The offer, seen by Australia and NZ as a mere starting point for further concessions for improved access to the US market, was pulled after US attempts to prise open access to the Canadian market for its own dairy exports failed.

The Government’s agricultural trade envoy Mike Petersen said the dairy industry would not see the improvements in access to the American market it was looking for until other large countries in the talks made similar concessions.

“The US is playing this game that it is not going to give anything away unless it can get access into other markets such as Canada and Japan – so it is this domino effect we are looking for really.”

In the meantime, Nikkei reported Japanese TPP Minister Akira Amari describing his meeting with Trade Minister Tim Groser on Thursday as “extremely difficult” as the two butted heads over access to the Japanese market where NZ is largely shut out by tariffs as high as 300% for some dairy exports.

The news agency reported an offer from Japan of a low-tariff quota for butter, skimmed milk powder and dairy products that could be produced from 70,000t of raw milk to be shared among the US, Australia and NZ. 

A maximum of 30,000t would be allocated to NZ.

“I just do not see the other 11 countries saying bye-bye NZ ‘you are not in this’ because of dairy.”

 

Mike Petersen

Trade envoy

On a brighter note, the talks did appear to have yielded possibly significant reductions in tariffs on beef and sheep meat exports in key TPP markets where NZ does not already have free trade agreements.

Beef + Lamb NZ trade policy manager Tracy Patterson said an offer by Japan to eventually cut tariffs on imported beef from 38.5% to 9% made to the US in an earlier round of negotiation had been extended to NZ.

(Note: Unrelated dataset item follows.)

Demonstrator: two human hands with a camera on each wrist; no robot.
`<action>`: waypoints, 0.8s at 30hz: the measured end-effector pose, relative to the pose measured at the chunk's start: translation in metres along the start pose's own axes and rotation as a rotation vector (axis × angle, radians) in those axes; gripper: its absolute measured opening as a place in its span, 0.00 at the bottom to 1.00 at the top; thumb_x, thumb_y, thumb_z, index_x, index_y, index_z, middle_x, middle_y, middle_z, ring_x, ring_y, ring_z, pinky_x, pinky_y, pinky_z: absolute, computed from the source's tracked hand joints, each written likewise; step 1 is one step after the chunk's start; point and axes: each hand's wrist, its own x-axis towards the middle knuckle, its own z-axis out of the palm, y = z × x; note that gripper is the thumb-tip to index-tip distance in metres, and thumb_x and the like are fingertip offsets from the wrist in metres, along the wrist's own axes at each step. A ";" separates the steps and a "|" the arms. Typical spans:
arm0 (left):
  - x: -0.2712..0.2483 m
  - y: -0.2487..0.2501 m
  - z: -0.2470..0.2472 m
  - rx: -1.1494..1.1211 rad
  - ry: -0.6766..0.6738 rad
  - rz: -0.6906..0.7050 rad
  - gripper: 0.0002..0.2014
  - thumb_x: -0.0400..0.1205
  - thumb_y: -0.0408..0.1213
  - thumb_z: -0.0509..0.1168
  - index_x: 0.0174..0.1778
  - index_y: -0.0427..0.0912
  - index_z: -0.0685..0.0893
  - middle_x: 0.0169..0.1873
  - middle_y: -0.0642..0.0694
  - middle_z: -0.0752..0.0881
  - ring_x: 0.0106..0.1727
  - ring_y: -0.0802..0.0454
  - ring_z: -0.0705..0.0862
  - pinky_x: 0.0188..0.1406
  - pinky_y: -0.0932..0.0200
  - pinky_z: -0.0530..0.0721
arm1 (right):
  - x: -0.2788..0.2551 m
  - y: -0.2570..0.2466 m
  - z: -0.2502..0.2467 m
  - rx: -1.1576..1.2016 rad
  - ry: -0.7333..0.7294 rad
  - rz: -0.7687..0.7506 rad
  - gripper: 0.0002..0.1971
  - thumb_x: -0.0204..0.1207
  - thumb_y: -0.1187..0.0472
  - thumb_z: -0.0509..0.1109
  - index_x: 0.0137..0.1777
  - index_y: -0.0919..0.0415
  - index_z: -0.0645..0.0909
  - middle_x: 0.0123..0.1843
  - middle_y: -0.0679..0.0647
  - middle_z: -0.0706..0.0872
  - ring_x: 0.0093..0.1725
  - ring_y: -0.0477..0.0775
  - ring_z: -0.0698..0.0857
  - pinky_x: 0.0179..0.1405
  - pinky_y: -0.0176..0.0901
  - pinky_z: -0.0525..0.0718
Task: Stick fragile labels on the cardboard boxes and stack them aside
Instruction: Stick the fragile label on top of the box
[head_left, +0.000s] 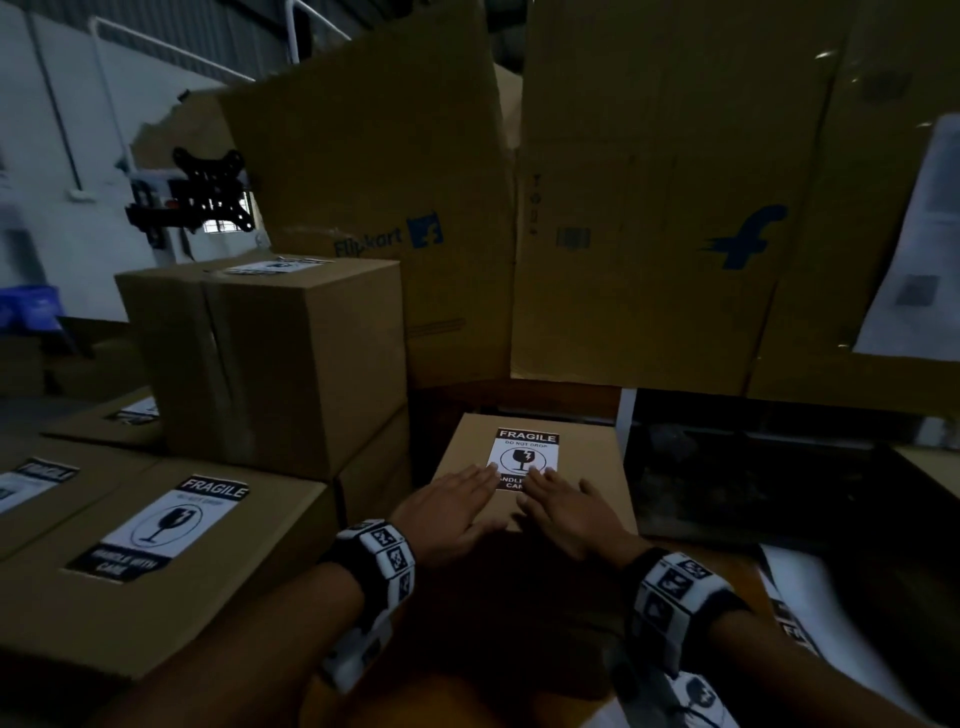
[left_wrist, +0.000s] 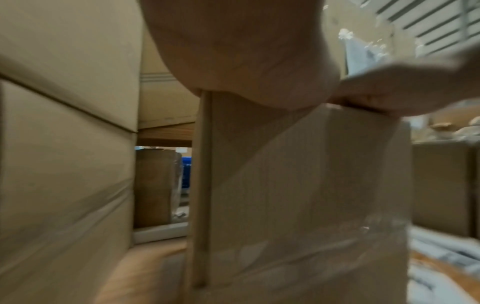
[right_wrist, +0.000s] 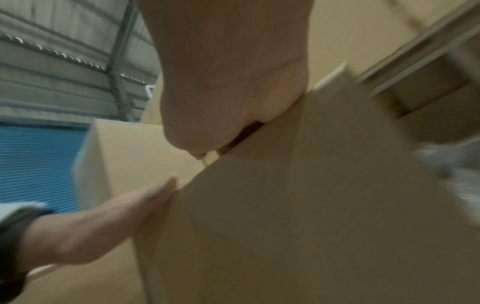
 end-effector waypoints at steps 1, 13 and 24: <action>0.000 0.000 -0.002 -0.003 -0.003 0.000 0.43 0.82 0.70 0.32 0.87 0.44 0.50 0.86 0.47 0.51 0.86 0.53 0.50 0.83 0.57 0.48 | -0.002 0.002 -0.001 0.014 0.021 0.009 0.28 0.89 0.45 0.41 0.86 0.54 0.55 0.88 0.51 0.52 0.87 0.50 0.51 0.82 0.60 0.51; 0.075 -0.012 -0.044 -0.015 -0.154 0.079 0.26 0.89 0.52 0.49 0.79 0.39 0.66 0.77 0.36 0.68 0.76 0.39 0.66 0.73 0.41 0.69 | -0.002 0.001 0.006 -0.021 0.240 0.316 0.20 0.87 0.43 0.48 0.76 0.43 0.67 0.80 0.48 0.67 0.79 0.56 0.64 0.73 0.62 0.63; 0.163 -0.034 -0.034 -0.073 -0.296 0.215 0.37 0.88 0.57 0.50 0.86 0.37 0.50 0.86 0.39 0.51 0.86 0.44 0.51 0.83 0.51 0.52 | 0.002 0.008 0.009 -0.059 0.129 0.387 0.36 0.80 0.32 0.29 0.84 0.41 0.55 0.87 0.43 0.55 0.86 0.50 0.51 0.80 0.65 0.51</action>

She said progress had also been made on the phasing out of the 213,000t quota for NZ beef exports to the US and which Australia got agreement to have phased out by 2022 in its own free trade deal with the Americans a decade ago. NZ pays a 26.4% tariff on exports above that quota limit which looks set to be triggered this year for the first time in a number of years because of the high dairy cull cow and strong demand from the US for imported beef.

Progress was also being made towards cutting high tariffs for beef and sheep meat in secondary TPP markets such as Peru, Mexico and Canada, Patterson said.

“We are not privy to all the details of what is in there . . . but my understanding is that the outcomes are a lot more advanced for sheep and beef access.”

But these gains would disappear if NZ did not sign the TPP and that was looking increasingly less likely unless more was offered on dairy.

Bailey said backing a low-quality deal with the small gains being offered in the TPP would send a signal to future negotiating partners that NZ would accept similar deals from them.

The Government was in the final stages of talks to begin negotiations for a free trade agreement with the European Union where dairy market access would again be a major issue and the industry would be reluctant to snooker itself before NZ even reached the negotiating table.

“We are adamant that no TPP conclusion is better than the awful deal for dairy that is on offer at this point,” Bailey said.

With time running out to get a deal in front of the US Congress this year, before presidential elections next year, the pressure was mounting on NZ to sign up to what was on the table in Hawaii.

However, Petersen believed there was a window of another two or three weeks to get a better deal on dairy before the other 11 TPP countries finally brought the curtain down on the negotiations.

He said to exclude NZ from the TPP now would be a "failure" to live up to its goal of a full and comprehensive liberalisation of trade and investment between the countries involved.

“I just do not see the other 11 countries saying bye-bye NZ ‘you are not in this’ because of dairy.”

The 12 countries in the TPP are the US, Japan, Canada, Mexico, Singapore, Vietnam, Malaysia, Peru, Chile, Brunei, Australia and NZ.